*PROBLEM DETAILS*: Lines in the listing below that contain the string "candy" are to be found and copied.

*DATASET*:
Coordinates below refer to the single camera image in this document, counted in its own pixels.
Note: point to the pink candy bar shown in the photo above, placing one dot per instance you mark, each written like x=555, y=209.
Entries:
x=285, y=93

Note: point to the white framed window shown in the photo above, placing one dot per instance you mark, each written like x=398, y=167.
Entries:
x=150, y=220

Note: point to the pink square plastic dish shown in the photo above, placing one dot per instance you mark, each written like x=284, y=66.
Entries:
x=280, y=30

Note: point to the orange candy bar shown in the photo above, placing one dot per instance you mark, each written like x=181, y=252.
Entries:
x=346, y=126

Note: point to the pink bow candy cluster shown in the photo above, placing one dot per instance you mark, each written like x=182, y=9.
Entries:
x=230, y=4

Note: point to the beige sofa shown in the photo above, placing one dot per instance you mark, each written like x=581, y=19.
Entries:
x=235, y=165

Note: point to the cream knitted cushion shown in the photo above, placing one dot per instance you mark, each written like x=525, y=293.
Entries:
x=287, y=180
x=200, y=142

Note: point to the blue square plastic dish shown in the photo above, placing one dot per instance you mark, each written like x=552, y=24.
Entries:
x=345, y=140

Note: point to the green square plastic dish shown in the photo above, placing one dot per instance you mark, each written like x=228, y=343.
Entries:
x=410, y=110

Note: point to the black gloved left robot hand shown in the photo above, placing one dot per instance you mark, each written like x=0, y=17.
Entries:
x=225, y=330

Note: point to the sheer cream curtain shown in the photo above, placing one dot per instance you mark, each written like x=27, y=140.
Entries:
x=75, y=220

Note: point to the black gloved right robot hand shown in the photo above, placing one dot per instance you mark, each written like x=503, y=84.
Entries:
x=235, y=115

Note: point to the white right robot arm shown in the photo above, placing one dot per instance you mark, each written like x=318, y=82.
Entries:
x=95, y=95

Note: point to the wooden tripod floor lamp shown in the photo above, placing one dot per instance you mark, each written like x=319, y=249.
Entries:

*RESULT OF THIS EXERCISE*:
Note: point to the pink candy bar shown in the photo above, placing one dot per instance you mark, each written like x=555, y=209.
Note: point to the orange candy bar shown in the photo above, placing one dot per instance you mark, each written like x=181, y=252.
Note: point to the pink bow candy cluster shown in the photo above, placing one dot per instance you mark, each written like x=182, y=9.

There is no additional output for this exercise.